Xiaomi has released MiMo-V2.5-Pro-UltraSpeed, an accelerated inference version of its trillion-parameter flagship model. The company claims that the new version achieves inference speeds exceeding 1,000 tokens per second on a standard server consisting of eight general-purpose GPUs, with a peak demo speed approaching 1,200 tokens per second.
The focus of this update is not on the new model itself, but on inference efficiency. Compared to solutions that rely on custom chips, Xiaomi emphasizes the use of general-purpose hardware and speed-ups achieved through software and model optimizations. This means that the barrier to high-speed deployment of large models may be further lowered.

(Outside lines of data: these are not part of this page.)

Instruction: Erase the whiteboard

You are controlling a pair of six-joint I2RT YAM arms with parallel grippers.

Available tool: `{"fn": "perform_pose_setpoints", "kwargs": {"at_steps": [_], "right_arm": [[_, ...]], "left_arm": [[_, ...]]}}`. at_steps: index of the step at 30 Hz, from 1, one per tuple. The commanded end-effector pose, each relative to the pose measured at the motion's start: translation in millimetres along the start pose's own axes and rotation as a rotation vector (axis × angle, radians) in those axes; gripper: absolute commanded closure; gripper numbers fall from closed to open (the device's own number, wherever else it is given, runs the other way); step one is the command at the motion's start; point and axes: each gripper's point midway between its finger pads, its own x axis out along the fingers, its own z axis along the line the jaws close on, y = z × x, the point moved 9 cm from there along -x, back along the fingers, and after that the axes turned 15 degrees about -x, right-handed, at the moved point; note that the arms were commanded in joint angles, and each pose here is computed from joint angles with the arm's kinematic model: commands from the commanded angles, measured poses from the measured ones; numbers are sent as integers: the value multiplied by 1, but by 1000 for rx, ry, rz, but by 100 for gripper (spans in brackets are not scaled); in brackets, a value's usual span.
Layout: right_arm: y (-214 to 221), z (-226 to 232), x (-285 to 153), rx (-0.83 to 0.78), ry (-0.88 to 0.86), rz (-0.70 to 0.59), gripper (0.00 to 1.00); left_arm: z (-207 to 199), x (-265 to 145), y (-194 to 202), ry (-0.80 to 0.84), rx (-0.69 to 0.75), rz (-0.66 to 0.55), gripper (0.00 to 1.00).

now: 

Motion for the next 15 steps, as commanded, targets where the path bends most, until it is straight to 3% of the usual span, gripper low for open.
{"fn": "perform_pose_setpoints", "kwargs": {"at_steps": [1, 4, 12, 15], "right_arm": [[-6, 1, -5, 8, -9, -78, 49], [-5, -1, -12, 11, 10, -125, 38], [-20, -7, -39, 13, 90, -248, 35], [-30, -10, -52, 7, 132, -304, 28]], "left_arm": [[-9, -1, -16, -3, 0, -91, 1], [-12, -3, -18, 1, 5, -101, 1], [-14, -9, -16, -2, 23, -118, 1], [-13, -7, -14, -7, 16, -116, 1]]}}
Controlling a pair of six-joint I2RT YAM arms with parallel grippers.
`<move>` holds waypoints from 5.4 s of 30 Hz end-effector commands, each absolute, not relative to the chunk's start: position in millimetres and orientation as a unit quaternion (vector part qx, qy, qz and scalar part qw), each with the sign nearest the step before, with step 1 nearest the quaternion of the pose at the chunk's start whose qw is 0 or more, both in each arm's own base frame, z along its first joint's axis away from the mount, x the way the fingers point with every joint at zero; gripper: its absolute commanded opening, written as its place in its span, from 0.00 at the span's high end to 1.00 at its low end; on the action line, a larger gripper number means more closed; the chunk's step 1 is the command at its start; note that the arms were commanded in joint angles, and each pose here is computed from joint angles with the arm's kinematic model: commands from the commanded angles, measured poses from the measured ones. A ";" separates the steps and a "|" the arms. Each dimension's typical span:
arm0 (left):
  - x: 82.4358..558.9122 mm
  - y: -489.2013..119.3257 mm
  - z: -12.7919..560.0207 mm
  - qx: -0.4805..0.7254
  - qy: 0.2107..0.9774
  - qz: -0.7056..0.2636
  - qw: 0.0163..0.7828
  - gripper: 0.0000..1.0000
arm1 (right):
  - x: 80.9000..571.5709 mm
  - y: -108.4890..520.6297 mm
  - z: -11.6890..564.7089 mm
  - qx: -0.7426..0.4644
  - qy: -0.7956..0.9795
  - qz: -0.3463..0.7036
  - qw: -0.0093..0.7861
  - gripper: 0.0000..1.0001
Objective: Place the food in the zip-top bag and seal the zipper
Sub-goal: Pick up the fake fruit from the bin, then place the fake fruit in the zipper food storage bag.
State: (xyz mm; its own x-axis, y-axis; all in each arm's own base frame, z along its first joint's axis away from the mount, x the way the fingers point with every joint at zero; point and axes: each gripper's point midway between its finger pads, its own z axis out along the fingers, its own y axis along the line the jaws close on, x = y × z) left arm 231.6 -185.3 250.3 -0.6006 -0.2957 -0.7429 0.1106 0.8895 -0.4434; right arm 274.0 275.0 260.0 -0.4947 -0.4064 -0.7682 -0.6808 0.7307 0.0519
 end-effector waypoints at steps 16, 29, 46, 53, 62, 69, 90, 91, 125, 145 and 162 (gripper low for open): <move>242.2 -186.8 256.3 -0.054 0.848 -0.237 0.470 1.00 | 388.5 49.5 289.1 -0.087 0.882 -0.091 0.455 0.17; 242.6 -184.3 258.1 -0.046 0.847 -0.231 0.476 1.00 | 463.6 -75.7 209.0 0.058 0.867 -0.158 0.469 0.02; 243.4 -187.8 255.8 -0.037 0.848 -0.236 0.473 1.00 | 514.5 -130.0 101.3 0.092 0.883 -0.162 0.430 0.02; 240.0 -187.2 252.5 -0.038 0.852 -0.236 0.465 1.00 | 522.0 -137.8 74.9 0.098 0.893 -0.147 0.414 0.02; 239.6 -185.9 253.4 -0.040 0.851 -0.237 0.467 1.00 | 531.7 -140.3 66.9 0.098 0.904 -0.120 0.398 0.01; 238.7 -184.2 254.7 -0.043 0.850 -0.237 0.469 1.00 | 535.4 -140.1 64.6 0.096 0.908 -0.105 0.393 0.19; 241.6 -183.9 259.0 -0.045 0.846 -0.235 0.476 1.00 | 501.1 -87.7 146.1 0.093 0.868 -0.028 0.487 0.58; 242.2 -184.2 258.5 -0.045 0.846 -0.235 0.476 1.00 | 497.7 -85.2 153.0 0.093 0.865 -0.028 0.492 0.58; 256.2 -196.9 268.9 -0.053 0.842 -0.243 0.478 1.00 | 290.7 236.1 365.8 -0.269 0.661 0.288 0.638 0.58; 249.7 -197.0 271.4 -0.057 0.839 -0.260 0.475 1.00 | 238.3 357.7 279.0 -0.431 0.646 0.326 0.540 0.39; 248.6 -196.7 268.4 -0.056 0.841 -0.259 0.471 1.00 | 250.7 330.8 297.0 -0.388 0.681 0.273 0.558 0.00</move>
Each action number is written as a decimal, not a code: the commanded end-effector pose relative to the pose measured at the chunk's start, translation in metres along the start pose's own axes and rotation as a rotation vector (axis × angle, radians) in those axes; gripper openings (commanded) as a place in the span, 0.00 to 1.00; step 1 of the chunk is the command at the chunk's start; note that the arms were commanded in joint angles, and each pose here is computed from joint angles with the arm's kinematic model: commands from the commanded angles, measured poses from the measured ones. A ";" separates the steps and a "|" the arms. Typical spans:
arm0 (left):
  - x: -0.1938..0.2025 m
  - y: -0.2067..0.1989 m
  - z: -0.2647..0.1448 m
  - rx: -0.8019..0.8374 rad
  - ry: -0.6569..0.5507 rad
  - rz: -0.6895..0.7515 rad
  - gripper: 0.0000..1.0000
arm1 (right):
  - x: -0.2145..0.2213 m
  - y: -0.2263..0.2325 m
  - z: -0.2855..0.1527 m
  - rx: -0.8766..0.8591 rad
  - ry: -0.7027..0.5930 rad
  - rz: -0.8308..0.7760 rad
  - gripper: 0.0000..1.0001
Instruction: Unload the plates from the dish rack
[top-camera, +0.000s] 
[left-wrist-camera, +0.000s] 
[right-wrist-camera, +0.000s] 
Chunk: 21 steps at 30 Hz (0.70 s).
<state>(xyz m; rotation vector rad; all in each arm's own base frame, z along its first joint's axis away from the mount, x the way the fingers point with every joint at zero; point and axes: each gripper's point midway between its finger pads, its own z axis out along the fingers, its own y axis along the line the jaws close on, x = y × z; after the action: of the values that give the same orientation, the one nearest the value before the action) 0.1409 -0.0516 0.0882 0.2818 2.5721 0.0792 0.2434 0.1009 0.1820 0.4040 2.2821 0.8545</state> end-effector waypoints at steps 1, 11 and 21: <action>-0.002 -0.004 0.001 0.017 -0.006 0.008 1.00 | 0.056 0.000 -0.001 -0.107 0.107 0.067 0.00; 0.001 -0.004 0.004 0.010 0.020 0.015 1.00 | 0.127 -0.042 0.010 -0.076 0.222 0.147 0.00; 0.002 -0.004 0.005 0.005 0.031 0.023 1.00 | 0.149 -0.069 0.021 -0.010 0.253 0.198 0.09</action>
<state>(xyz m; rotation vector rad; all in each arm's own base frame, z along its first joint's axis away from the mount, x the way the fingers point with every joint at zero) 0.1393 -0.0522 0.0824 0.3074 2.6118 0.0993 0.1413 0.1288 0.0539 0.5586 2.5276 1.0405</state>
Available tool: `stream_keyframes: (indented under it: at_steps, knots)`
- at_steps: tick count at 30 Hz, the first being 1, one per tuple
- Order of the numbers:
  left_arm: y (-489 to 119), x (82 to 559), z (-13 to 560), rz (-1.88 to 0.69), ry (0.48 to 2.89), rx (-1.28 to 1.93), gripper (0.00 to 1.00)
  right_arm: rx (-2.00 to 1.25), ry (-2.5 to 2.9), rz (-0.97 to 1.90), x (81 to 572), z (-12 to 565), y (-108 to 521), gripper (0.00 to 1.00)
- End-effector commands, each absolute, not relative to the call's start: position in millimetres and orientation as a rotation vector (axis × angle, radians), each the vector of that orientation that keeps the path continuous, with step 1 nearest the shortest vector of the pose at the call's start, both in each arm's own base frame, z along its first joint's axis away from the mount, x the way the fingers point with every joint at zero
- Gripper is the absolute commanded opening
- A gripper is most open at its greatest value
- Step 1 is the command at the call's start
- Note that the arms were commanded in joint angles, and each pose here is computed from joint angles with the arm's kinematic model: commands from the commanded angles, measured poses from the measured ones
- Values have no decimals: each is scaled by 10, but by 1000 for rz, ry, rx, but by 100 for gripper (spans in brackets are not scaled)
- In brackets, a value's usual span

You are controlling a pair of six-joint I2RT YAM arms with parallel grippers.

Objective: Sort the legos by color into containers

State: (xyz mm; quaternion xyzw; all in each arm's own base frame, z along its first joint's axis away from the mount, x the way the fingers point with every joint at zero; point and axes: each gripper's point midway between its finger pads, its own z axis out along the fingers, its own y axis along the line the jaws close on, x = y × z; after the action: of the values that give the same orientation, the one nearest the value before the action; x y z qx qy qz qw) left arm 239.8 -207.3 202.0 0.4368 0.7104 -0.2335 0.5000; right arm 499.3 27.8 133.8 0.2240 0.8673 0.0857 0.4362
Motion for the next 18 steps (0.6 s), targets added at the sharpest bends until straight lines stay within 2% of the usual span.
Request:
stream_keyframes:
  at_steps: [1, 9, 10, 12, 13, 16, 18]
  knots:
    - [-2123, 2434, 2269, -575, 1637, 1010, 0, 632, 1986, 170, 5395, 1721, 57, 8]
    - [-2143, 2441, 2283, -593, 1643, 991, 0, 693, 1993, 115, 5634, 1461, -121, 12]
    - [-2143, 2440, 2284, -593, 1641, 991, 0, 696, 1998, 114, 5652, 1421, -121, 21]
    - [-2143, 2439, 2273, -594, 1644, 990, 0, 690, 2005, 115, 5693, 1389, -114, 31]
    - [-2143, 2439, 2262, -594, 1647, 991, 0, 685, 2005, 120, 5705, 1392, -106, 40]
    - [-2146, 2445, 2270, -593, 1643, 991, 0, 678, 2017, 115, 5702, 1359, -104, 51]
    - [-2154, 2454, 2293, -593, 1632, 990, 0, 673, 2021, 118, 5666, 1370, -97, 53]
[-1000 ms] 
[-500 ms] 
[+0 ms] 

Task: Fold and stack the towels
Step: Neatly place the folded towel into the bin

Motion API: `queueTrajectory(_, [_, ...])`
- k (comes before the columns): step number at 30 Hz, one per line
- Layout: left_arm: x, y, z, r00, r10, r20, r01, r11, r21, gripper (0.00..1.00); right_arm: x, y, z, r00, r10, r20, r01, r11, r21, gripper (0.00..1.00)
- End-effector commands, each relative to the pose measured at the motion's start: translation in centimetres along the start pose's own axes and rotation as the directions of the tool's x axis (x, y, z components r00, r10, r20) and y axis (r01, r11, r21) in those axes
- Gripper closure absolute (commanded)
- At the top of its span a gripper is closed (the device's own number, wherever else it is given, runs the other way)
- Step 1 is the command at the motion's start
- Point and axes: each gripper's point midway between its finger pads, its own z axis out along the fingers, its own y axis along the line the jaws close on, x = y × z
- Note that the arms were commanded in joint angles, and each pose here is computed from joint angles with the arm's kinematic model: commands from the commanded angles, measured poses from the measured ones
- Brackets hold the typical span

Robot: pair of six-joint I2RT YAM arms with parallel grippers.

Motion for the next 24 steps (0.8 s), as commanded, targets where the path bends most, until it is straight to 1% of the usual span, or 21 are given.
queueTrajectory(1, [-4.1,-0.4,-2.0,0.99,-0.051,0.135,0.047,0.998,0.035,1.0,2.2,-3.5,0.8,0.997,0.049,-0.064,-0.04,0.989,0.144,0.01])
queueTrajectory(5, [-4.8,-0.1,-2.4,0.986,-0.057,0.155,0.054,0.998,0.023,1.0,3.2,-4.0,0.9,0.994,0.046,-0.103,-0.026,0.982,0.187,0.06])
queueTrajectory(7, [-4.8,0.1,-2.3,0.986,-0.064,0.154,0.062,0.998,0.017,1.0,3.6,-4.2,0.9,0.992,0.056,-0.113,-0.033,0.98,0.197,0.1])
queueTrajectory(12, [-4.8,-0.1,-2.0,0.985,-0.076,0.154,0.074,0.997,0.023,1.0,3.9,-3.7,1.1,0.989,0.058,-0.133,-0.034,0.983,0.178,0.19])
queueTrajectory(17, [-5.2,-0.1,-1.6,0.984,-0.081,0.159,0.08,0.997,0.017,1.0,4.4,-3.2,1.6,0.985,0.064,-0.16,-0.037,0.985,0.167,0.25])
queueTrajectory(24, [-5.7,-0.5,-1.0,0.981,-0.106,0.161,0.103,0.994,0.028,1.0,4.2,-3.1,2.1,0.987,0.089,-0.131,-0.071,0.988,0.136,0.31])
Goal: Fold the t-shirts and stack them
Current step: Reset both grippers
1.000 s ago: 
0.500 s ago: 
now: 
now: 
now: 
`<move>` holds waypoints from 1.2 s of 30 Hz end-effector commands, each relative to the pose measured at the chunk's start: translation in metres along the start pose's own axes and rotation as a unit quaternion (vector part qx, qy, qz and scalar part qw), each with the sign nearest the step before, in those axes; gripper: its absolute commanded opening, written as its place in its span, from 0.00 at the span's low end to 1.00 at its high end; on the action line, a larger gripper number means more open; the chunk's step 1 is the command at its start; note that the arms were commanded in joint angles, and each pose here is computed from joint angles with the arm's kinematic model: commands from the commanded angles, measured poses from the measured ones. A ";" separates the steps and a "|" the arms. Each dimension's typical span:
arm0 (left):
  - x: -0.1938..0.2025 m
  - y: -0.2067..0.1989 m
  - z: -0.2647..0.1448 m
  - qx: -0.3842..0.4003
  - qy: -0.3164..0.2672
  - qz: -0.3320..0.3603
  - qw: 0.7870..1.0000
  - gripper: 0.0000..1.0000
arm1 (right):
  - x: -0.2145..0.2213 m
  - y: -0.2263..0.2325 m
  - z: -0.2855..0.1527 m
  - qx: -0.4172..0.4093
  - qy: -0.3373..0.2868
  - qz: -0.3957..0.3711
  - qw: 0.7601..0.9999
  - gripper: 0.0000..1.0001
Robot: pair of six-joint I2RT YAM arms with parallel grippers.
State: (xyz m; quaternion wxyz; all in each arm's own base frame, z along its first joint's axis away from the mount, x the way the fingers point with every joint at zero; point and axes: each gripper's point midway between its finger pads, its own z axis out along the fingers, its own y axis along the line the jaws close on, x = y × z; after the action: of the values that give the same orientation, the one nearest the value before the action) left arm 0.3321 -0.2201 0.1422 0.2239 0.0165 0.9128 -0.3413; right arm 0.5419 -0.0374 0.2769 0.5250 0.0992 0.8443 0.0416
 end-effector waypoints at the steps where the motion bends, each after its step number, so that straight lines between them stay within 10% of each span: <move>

Two technologies drive acceleration
Xiaomi primarily employed two technologies in this project. The first is FP4 quantization. The company compressed the expert layer, which constitutes the majority of the parameters in the model, to 4-bit precision, while maintaining high precision for the rest. This reduces memory usage and bandwidth pressure, thereby improving inference speed.
The second item is DFlash speculative decoding. Traditional speculative decoding typically involves a smaller model predicting a small number of tokens, which are then verified in parallel by a larger model. DFlash, on the other hand, proposes a whole block of tokens at once, which is then verified by the main model. In the code task, the main model can accept an average of 6.3 out of 8 candidate tokens per round.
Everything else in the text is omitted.